Hi George, Both the ideas make sense. It depends how similar the proteins are; if they are similar enough to superimpose well and you just want to get a general idea of the surrounding residues, your superposition method may be enough. The second idea is to try to build a complex with Boltz, which can be using current ChimeraX (1.10 or newer), but if the ligand is a small organic molecule you have to figure out how to specify it in the input dialog as a SMILES string or PDB residue name (e.g., HEM for heme).

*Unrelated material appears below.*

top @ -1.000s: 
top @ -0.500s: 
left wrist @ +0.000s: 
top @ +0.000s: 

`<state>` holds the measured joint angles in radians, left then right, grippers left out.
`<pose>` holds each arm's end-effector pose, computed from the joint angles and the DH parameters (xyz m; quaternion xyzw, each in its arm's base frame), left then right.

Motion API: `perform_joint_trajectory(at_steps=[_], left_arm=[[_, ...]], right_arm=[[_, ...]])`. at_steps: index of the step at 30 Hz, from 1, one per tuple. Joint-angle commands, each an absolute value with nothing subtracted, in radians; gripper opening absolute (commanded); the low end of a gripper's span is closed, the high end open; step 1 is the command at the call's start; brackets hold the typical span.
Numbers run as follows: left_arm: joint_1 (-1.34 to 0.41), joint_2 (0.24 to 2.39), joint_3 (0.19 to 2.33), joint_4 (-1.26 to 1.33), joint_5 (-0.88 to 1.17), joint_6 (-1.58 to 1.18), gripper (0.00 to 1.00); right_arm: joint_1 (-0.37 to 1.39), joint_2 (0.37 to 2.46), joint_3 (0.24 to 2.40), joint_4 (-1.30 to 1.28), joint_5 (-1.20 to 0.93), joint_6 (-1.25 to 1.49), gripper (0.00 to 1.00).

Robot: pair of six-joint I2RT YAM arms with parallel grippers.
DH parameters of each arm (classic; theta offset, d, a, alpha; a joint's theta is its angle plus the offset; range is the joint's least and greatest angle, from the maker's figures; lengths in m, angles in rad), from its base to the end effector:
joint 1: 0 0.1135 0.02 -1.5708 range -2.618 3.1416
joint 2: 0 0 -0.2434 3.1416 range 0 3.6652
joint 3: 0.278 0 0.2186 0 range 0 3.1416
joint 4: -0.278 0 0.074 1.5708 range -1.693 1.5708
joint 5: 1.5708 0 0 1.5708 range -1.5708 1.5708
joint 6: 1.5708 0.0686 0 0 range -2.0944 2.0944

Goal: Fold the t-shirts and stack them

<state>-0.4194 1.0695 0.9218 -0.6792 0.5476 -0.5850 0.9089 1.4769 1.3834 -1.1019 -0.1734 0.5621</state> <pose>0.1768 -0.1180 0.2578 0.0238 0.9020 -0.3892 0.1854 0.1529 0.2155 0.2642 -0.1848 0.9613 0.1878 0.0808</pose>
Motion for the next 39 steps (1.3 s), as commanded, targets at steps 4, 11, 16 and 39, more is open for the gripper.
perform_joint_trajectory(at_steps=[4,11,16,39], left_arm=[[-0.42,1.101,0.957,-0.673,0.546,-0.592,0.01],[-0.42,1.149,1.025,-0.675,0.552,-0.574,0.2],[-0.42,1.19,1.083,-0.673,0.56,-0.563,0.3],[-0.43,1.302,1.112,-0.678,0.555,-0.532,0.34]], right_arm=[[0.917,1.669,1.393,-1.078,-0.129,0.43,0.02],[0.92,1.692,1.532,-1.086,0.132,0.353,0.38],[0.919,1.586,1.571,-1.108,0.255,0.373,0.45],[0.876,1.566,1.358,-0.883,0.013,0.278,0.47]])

You cannot specify the ligand model directly because Boltz requires the other kinds of input instead. See <https://rbvi.ucsf.edu/chimerax/docs/user/tools/boltz.html> If the ligand is a protein or nucleic acid, you can specify those more directly as structure chains already open in ChimeraX, as described in the help link above. If you also want a Boltz prediction of ligand affinity (not just binding location) you would have to use a ChimeraX daily build from July 22, 2025 or newer. See <https://www.rbvi.ucsf.edu/chimerax/data/boltz-apr2025/boltz_help.html> I hope this helps, Elaine ----- Elaine C. Meng, Ph.D. UCSF Chimera(X) team Resource for Biocomputing, Visualization, and Informatics Department of Pharmaceutical Chemistry University of California, San Francisco
On Oct 8, 2025, at 5:43 AM, George Tzotzos via ChimeraX-users <chimerax-users@cgl.ucsf.edu> wrote:
I’m dealing with two structurally similar proteins, one of which is in complex with a ligand (pdb1). The second protein is in the apo-form (pdb2). I’ve used matchmaker to superimpose the structures. Does it make sense to append the ligand coordinates to pdb2? I’m interested to find out which residues lie within 4-5 Å from the ligand. Probably a better approach would be to dock the ligand to pdb2. Could this be done through ChimeraX using Boltz2? Thank you for your suggestions.